Self-Consuming Generative Models with Adversarially Curated Data
摘要
评审与讨论
This paper investigates the effects of adversarially curated data on generative models trained iteratively on synthetic data—referred to as "self-consuming loops." The authors theoretically and experimentally analyze how generative models behave under conditions of noisy and maliciously curated data. They propose algorithms to strategically disrupt a competitor's model training by adversarially manipulating data curation processes. Key findings include the identification of conditions under which models either remain robust and converge to optimize user preferences or become misaligned due to adversarial manipulation.
给作者的问题
Have the authors considered strategies to mitigate or detect such adversarial curation attacks in practical scenarios?
论据与证据
The claims of model robustness and vulnerability under adversarial conditions are supported convincingly through both theoretical analysis (Lemma 3.3 and Lemma 3.4) and experimental validation.
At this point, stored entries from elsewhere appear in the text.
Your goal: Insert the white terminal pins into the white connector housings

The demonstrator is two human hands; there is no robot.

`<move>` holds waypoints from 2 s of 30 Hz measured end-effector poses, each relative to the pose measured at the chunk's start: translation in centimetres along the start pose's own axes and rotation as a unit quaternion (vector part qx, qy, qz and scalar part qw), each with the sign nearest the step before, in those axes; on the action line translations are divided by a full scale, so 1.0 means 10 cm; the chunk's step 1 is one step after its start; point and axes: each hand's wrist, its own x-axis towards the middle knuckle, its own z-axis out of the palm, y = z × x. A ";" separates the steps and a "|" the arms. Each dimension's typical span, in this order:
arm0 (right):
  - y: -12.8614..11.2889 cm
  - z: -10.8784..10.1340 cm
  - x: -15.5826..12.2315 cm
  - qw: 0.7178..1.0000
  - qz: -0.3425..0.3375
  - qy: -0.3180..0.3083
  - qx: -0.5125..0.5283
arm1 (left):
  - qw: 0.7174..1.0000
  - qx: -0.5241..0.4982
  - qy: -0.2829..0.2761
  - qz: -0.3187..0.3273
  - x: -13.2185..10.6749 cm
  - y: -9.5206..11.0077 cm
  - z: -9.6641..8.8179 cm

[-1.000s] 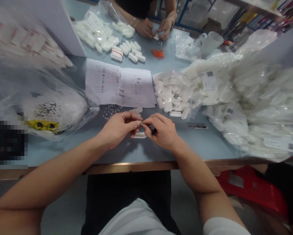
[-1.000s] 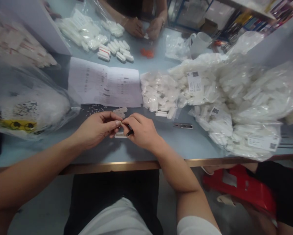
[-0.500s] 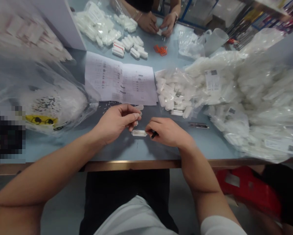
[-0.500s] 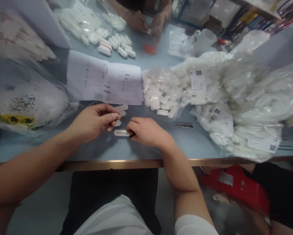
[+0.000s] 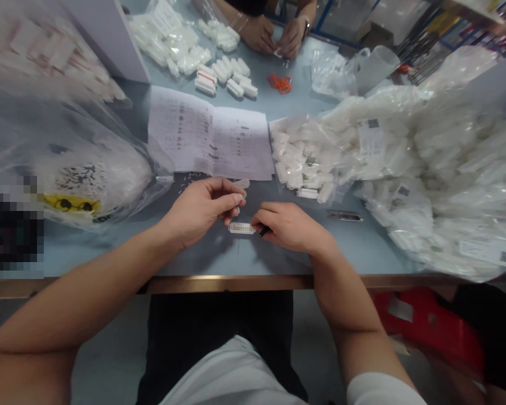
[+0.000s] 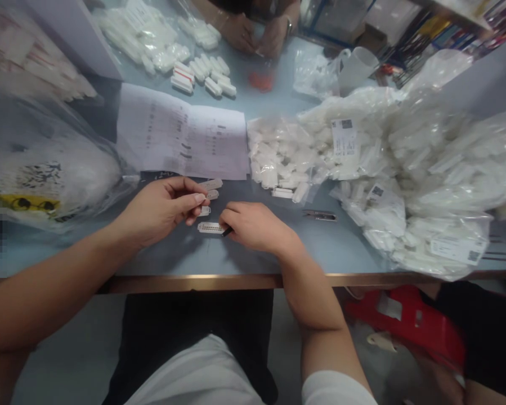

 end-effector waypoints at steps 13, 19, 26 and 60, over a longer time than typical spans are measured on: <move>0.12 -0.01 -0.09 0.988 -0.120 0.033 -0.088 | 1.000 0.002 0.007 0.001 0.01 -0.01 -0.04; 0.13 0.05 -0.07 0.981 -0.101 0.157 -0.043 | 1.000 0.001 0.006 -0.010 0.00 0.01 0.00; 0.00 0.14 0.00 0.932 -0.028 0.362 0.010 | 0.997 -0.031 -0.047 -0.045 -0.01 -0.05 0.00; 0.08 0.00 -0.09 0.991 -0.079 0.084 -0.061 | 0.725 0.609 -0.105 0.305 -0.01 -0.01 -0.16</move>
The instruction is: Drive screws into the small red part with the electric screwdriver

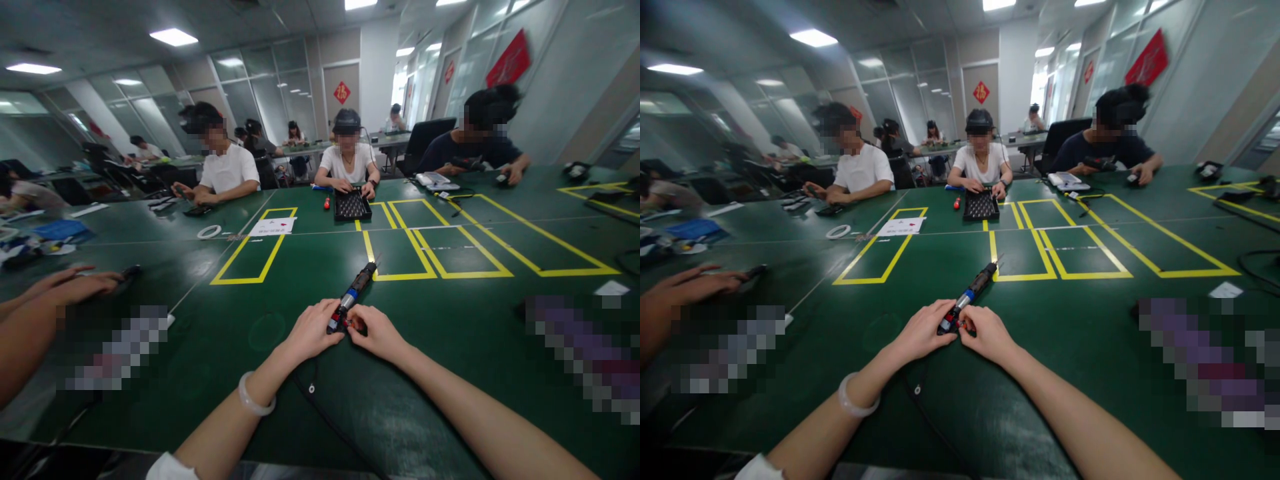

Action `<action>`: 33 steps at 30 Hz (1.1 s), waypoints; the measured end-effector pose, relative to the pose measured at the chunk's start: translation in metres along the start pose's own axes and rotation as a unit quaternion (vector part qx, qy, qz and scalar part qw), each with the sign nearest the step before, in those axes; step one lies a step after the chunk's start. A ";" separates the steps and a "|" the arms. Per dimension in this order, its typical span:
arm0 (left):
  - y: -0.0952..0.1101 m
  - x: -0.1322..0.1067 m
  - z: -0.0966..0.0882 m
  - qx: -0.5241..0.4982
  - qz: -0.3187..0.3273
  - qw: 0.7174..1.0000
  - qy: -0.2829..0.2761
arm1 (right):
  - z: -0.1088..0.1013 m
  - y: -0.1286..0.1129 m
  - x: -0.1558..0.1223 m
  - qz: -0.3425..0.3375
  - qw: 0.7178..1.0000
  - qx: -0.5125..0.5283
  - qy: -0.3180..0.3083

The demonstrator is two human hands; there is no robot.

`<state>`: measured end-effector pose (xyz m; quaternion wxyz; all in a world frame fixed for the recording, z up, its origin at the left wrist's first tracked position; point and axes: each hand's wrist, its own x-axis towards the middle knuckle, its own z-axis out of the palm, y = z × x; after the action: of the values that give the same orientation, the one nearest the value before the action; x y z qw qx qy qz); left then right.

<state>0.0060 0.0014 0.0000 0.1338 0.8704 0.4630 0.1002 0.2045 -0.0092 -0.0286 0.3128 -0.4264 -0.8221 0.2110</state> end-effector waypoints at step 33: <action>0.005 -0.003 0.010 0.118 -0.030 0.991 0.058 | 0.002 0.013 -0.003 -0.015 1.000 0.005 -0.009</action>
<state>0.0112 -0.0056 -0.0076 0.0059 0.8584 0.5048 0.0912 0.2121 -0.0050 -0.0386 0.3105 -0.4106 -0.8301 0.2143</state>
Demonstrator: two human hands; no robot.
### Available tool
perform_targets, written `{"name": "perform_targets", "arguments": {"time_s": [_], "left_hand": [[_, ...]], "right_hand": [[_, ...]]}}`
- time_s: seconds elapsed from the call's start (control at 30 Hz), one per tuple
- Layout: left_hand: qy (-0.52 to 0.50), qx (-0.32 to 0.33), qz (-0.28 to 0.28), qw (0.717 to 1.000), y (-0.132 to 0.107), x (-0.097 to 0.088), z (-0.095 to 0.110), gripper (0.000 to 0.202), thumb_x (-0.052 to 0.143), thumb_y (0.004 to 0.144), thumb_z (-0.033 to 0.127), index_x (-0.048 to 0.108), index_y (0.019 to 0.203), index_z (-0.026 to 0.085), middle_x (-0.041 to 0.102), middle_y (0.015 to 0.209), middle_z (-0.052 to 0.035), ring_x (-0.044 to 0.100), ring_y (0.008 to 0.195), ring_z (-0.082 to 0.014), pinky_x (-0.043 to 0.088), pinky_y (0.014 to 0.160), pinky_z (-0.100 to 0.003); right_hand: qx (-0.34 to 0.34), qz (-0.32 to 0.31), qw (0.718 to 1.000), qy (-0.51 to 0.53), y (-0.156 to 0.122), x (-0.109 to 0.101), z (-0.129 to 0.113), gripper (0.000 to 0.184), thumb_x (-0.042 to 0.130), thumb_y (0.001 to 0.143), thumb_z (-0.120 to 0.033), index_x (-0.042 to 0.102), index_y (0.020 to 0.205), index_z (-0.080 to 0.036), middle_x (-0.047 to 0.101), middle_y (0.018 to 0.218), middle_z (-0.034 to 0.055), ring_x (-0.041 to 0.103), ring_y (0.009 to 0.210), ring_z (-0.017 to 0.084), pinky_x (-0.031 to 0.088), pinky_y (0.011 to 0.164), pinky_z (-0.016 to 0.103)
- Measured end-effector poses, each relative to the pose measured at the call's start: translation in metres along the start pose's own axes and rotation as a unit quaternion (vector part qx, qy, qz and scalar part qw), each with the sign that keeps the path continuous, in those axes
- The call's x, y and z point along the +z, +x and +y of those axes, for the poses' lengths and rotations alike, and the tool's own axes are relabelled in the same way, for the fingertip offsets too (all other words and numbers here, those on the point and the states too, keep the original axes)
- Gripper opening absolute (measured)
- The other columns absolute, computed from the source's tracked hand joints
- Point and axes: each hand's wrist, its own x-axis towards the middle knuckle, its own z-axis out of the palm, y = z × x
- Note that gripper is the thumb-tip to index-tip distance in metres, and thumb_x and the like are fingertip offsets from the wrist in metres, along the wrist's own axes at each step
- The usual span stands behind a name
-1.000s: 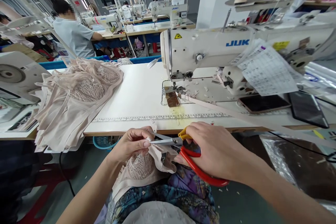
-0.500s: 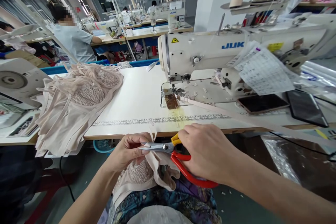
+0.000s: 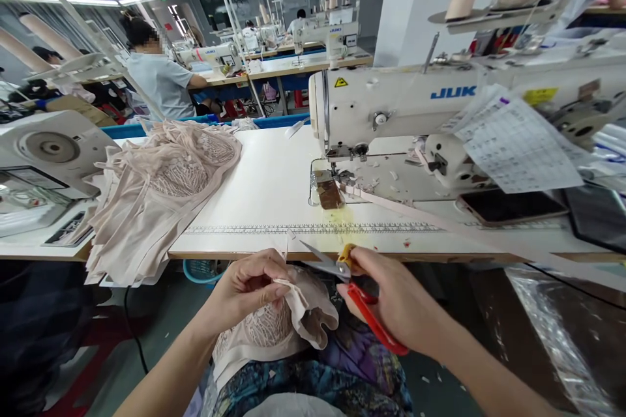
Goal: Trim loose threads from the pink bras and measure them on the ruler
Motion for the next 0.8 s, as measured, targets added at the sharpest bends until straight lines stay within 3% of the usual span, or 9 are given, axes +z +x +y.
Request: {"name": "perform_targets", "arguments": {"time_s": [0.07, 0.13, 0.27, 0.37, 0.43, 0.53, 0.63, 0.73, 0.8], "left_hand": [[0.022, -0.002, 0.010, 1.000, -0.004, 0.002, 0.001, 0.019, 0.073, 0.087, 0.033, 0.073, 0.088, 0.014, 0.058, 0.086, -0.0061, 0.059, 0.060, -0.0094, 0.054, 0.057, -0.021], [0.053, 0.003, 0.021, 0.998, -0.009, 0.001, 0.011, 0.020, 0.072, 0.089, 0.034, 0.073, 0.089, 0.014, 0.059, 0.087, -0.0063, 0.058, 0.059, -0.0091, 0.052, 0.055, -0.021], [0.189, 0.049, 0.099, 0.976, -0.006, -0.021, 0.065, 0.024, 0.066, 0.092, 0.037, 0.070, 0.087, 0.015, 0.061, 0.078, -0.0052, 0.058, 0.065, -0.0125, 0.047, 0.058, -0.021], [0.342, 0.113, 0.197, 0.912, 0.025, -0.059, 0.120, 0.029, 0.064, 0.091, 0.042, 0.066, 0.083, 0.014, 0.059, 0.072, -0.0031, 0.053, 0.068, -0.0134, 0.040, 0.059, -0.021], [0.415, 0.143, 0.220, 0.871, 0.060, -0.091, 0.157, 0.026, 0.062, 0.090, 0.039, 0.064, 0.083, 0.014, 0.056, 0.071, -0.0016, 0.049, 0.065, -0.0126, 0.035, 0.057, -0.021], [0.484, 0.190, 0.288, 0.804, 0.116, -0.138, 0.213, 0.018, 0.059, 0.086, 0.022, 0.055, 0.070, 0.014, 0.047, 0.060, 0.0019, 0.039, 0.057, -0.0104, 0.028, 0.055, -0.023], [0.538, 0.258, 0.348, 0.723, 0.150, -0.165, 0.262, 0.018, 0.060, 0.084, 0.015, 0.052, 0.068, 0.016, 0.048, 0.060, 0.0019, 0.040, 0.059, -0.0110, 0.028, 0.059, -0.024], [0.579, 0.314, 0.336, 0.674, 0.156, -0.164, 0.276, 0.012, 0.058, 0.088, 0.015, 0.058, 0.076, 0.015, 0.052, 0.065, 0.0002, 0.042, 0.060, -0.0109, 0.030, 0.062, -0.025], [0.619, 0.303, 0.280, 0.668, 0.154, -0.153, 0.253, 0.009, 0.056, 0.091, 0.018, 0.062, 0.085, 0.014, 0.053, 0.067, -0.0003, 0.044, 0.058, -0.0109, 0.031, 0.062, -0.025]], "right_hand": [[0.008, 0.009, 0.997, 0.072, -0.003, 0.018, 0.007, 0.028, 0.060, 0.093, -0.047, 0.060, 0.103, -0.021, 0.068, 0.104, 0.0104, 0.068, 0.091, 0.023, 0.058, 0.074, 0.029], [0.017, 0.032, 0.993, 0.110, -0.003, 0.030, 0.011, 0.030, 0.062, 0.091, -0.048, 0.061, 0.105, -0.020, 0.069, 0.105, 0.0107, 0.069, 0.094, 0.024, 0.058, 0.079, 0.031], [0.025, 0.009, 0.998, 0.057, 0.010, 0.022, 0.005, 0.028, 0.056, 0.093, -0.049, 0.058, 0.089, -0.022, 0.066, 0.076, 0.0041, 0.065, 0.065, 0.020, 0.055, 0.058, 0.028], [-0.018, 0.011, 0.996, -0.088, 0.029, -0.003, 0.004, 0.028, 0.060, 0.089, -0.045, 0.052, 0.074, -0.023, 0.061, 0.066, 0.0006, 0.060, 0.055, 0.019, 0.049, 0.049, 0.027], [-0.050, 0.042, 0.981, -0.184, 0.045, -0.023, 0.017, 0.024, 0.060, 0.087, -0.042, 0.056, 0.074, -0.023, 0.064, 0.067, 0.0015, 0.062, 0.056, 0.020, 0.047, 0.048, 0.027], [-0.087, 0.101, 0.949, -0.286, 0.072, -0.064, 0.060, 0.016, 0.061, 0.083, -0.037, 0.064, 0.075, -0.024, 0.069, 0.068, 0.0039, 0.065, 0.053, 0.025, 0.045, 0.044, 0.029], [-0.085, 0.145, 0.927, -0.335, 0.099, -0.114, 0.112, 0.009, 0.064, 0.081, -0.031, 0.068, 0.073, -0.027, 0.070, 0.067, 0.0065, 0.066, 0.051, 0.027, 0.044, 0.040, 0.031], [-0.083, 0.160, 0.920, -0.348, 0.123, -0.154, 0.146, 0.018, 0.065, 0.079, -0.030, 0.065, 0.061, -0.026, 0.066, 0.056, 0.0073, 0.060, 0.038, 0.027, 0.037, 0.029, 0.030], [-0.097, 0.156, 0.918, -0.353, 0.137, -0.165, 0.157, 0.024, 0.063, 0.074, -0.029, 0.057, 0.052, -0.026, 0.059, 0.045, 0.0049, 0.053, 0.029, 0.026, 0.030, 0.024, 0.030]]}}
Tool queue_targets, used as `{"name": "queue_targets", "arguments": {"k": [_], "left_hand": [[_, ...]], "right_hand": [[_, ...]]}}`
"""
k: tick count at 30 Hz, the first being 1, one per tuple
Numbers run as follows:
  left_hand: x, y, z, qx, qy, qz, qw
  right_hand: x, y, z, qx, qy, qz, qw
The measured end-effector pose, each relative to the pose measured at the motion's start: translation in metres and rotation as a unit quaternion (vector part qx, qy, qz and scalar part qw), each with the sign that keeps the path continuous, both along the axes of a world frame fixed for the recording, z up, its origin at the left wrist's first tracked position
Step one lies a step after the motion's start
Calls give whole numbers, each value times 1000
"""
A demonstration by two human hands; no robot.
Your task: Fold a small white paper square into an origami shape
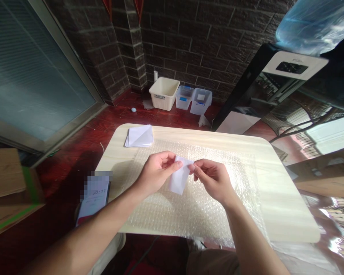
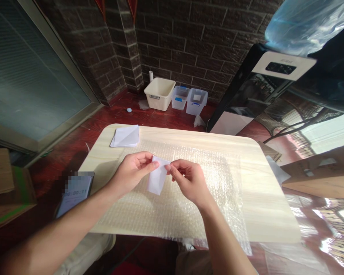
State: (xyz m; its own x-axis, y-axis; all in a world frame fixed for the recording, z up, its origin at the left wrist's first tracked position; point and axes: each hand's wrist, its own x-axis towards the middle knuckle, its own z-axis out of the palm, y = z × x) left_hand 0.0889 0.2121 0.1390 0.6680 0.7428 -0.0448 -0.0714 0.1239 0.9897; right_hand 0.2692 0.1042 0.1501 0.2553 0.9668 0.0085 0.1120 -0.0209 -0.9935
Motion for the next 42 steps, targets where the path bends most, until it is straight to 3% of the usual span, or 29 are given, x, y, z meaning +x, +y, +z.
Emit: {"name": "queue_targets", "arguments": {"k": [27, 42], "left_hand": [[1, -1, 3, -1, 11, 4, 1000], [0, -6, 10, 39, 25, 48, 998]], "right_hand": [[2, -2, -3, -2, -15, 11, 1000], [3, -2, 1, 4, 17, 21, 1000]]}}
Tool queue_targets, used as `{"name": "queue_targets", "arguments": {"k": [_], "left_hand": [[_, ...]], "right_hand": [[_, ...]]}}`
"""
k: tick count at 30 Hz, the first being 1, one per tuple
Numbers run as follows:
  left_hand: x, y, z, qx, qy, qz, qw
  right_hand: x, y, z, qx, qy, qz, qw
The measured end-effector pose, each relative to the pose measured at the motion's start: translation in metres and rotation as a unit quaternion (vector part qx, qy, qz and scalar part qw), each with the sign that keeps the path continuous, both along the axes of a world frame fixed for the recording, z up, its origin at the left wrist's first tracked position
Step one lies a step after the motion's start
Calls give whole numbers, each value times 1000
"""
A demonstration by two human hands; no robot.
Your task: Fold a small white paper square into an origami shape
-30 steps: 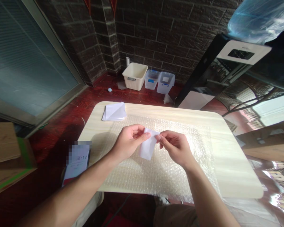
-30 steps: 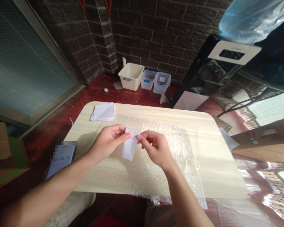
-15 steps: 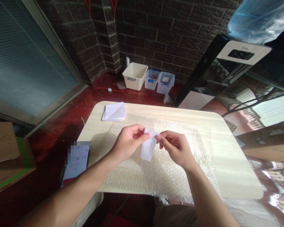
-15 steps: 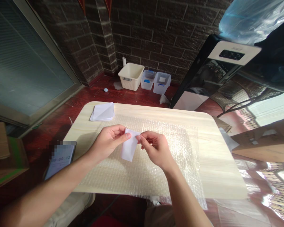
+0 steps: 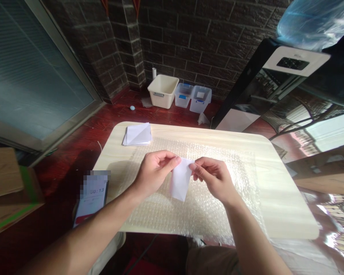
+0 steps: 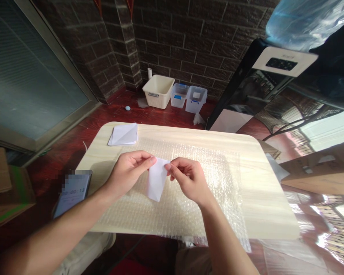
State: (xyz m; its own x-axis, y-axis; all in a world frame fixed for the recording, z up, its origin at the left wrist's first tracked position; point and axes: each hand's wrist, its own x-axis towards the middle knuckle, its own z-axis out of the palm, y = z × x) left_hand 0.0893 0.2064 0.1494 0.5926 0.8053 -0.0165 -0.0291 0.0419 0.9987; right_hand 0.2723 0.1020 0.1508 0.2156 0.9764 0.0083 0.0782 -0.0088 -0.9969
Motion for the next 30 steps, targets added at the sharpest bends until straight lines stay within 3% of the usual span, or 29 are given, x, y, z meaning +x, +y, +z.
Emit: {"name": "queue_targets", "arguments": {"k": [13, 30], "left_hand": [[-3, -2, -5, 21, 6, 34, 999], [-2, -4, -2, 44, 18, 36, 998]], "right_hand": [[-7, 2, 4, -6, 34, -22, 999], [-10, 2, 1, -1, 39, -34, 999]]}}
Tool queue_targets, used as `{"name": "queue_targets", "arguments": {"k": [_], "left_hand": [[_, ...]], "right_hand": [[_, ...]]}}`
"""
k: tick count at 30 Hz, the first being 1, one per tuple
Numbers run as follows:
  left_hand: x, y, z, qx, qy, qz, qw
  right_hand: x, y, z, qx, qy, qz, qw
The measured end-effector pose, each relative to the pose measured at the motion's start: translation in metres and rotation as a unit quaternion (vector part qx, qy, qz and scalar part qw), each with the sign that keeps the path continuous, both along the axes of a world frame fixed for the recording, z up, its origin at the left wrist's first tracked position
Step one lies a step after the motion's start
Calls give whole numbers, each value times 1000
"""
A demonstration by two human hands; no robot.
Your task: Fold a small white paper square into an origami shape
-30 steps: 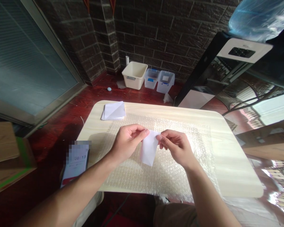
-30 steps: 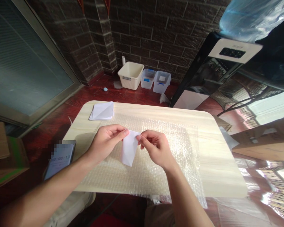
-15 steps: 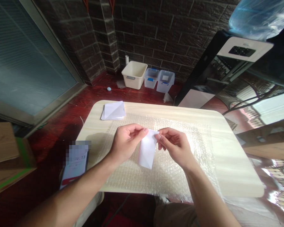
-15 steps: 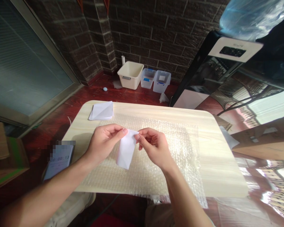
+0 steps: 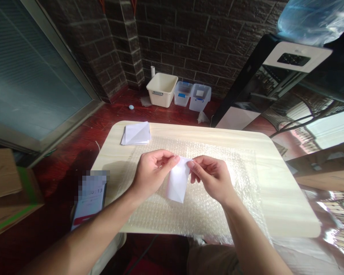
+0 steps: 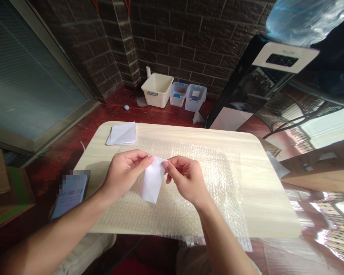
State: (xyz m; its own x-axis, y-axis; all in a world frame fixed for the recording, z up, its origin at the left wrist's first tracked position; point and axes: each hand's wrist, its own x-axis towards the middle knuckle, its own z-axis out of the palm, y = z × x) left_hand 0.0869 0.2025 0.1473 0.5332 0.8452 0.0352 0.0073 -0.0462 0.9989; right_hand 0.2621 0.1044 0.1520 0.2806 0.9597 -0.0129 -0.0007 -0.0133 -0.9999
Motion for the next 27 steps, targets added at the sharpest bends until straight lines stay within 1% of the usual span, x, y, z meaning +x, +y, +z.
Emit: {"name": "queue_targets", "arguments": {"k": [10, 19, 27], "left_hand": [[-1, 0, -2, 9, 2, 0, 1000], [1, -1, 1, -3, -17, -7, 1000], [-1, -1, -1, 25, -5, 9, 1000]], "right_hand": [[0, -1, 4, 1, -22, 8, 1000], [2, -2, -1, 7, -25, -4, 1000], [1, -1, 0, 3, -18, -5, 1000]]}}
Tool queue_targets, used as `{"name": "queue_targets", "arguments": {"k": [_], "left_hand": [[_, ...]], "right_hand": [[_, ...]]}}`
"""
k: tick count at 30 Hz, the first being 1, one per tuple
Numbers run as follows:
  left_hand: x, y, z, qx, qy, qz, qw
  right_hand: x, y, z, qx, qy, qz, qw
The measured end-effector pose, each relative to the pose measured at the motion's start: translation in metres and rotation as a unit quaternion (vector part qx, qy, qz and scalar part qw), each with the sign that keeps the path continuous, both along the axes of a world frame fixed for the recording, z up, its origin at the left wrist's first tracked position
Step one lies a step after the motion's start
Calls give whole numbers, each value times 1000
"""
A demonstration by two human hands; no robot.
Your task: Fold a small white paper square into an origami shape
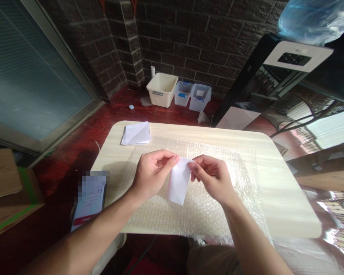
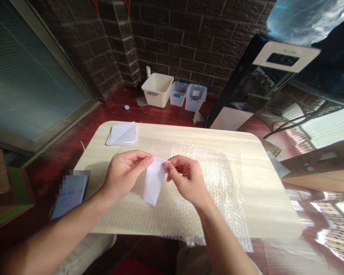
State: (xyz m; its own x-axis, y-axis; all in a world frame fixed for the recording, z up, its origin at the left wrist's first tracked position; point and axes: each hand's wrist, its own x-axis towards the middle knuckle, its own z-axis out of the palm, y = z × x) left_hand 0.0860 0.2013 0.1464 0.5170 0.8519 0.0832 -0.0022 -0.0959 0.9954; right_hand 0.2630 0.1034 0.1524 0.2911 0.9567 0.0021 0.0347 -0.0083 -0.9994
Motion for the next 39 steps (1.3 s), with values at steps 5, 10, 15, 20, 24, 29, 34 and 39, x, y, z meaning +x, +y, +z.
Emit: {"name": "queue_targets", "arguments": {"k": [5, 10, 15, 20, 24, 29, 34, 39], "left_hand": [[1, 0, -1, 8, 2, 1, 1000], [3, 1, 0, -32, -3, -31, 999], [2, -1, 0, -36, 5, -35, 999], [3, -2, -3, -53, 2, -41, 998], [4, -2, -6, -80, 7, -76, 994], [3, -1, -6, -58, 38, -60, 996], [4, -1, -4, -73, 24, -72, 994], [4, -1, -5, -82, 26, -84, 993]], "right_hand": [[0, 1, 0, 0, -2, -1, 1000], [1, 0, -1, 12, -13, -9, 1000], [2, -2, -2, 13, -17, -5, 1000], [3, -1, -2, 23, -27, -12, 999], [4, -1, -2, 32, -35, -28, 998], [4, -1, -4, 28, -39, -31, 998], [5, 0, -3, 28, -38, -36, 998], [7, 0, -1, 36, -43, -52, 997]]}}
The effectiveness of proposed attack algorithms is demonstrated clearly via experiments.
方法与评估标准
The methods and evaluation criteria (theoretical analyses and benchmark datasets such as CIFAR-10 and synthetic Gaussian datasets) are highly appropriate and relevant for the studied problem.
理论论述
The methods and evaluation criteria (theoretical analyses and benchmark datasets such as CIFAR-10 and synthetic Gaussian datasets) are highly appropriate and relevant for the studied problem.
实验设计与分析
The experimental designs are sound and systematically validate theoretical insights. The comparison between benign, random, and adversarially curated datasets clearly demonstrates the impact of adversarial attacks.
补充材料
I did not check it.
与现有文献的关系
The paper effectively situates itself within current research, highlighting its novelty as the first exploration of adversarial data curation in the context of self-consuming generative loops. It clearly distinguishes its contributions from prior studies (e.g., Ferbach et al., 2024; Wu et al., 2024), emphasizing the novel consideration of adversarial user curation in iterative training loops.
遗漏的重要参考文献
There are no essential missing references.
其他优缺点
Strengths:
- Strong theoretical grounding clearly defining model behavior under adversarial data curation.
- Novel adversarial attack algorithms effectively disrupting generative model alignment.
- Extensive experimental validation demonstrating clear practical implications.
Weaknesses:
- The gradient-based attack methods are computationally expensive, potentially limiting their practical deployment.
- Experiments are primarily demonstrated on CIFAR-10 and synthetic data; further validation on larger-scale or more diverse datasets would strengthen the claims.
其他意见或建议
NA
We thank the reviewer for their time and encouraging feedback, especially for recognizing the novelty and effectiveness of our empirical validation. We address the reviewer’s concerns below:
“The gradient-based attack methods are computationally expensive, potentially limiting their practical deployment.”
We agree with the reviewer that gradient-based adversarial curation methods can be computationally expensive, especially in large-scale or real-time settings. However, we emphasize that we were aware of this limitation and have addressed it in the paper by proposing alternative attack strategies that do not rely on gradient computations (See Section 4.2. Heuristic methods). While each approach has its own limitations, all were shown to be effective in the experiments.
Our work is the first to study curation attacks in the self-consuming generative retraining process. We believe that designing more efficient or scalable attack algorithms is an important direction for future research.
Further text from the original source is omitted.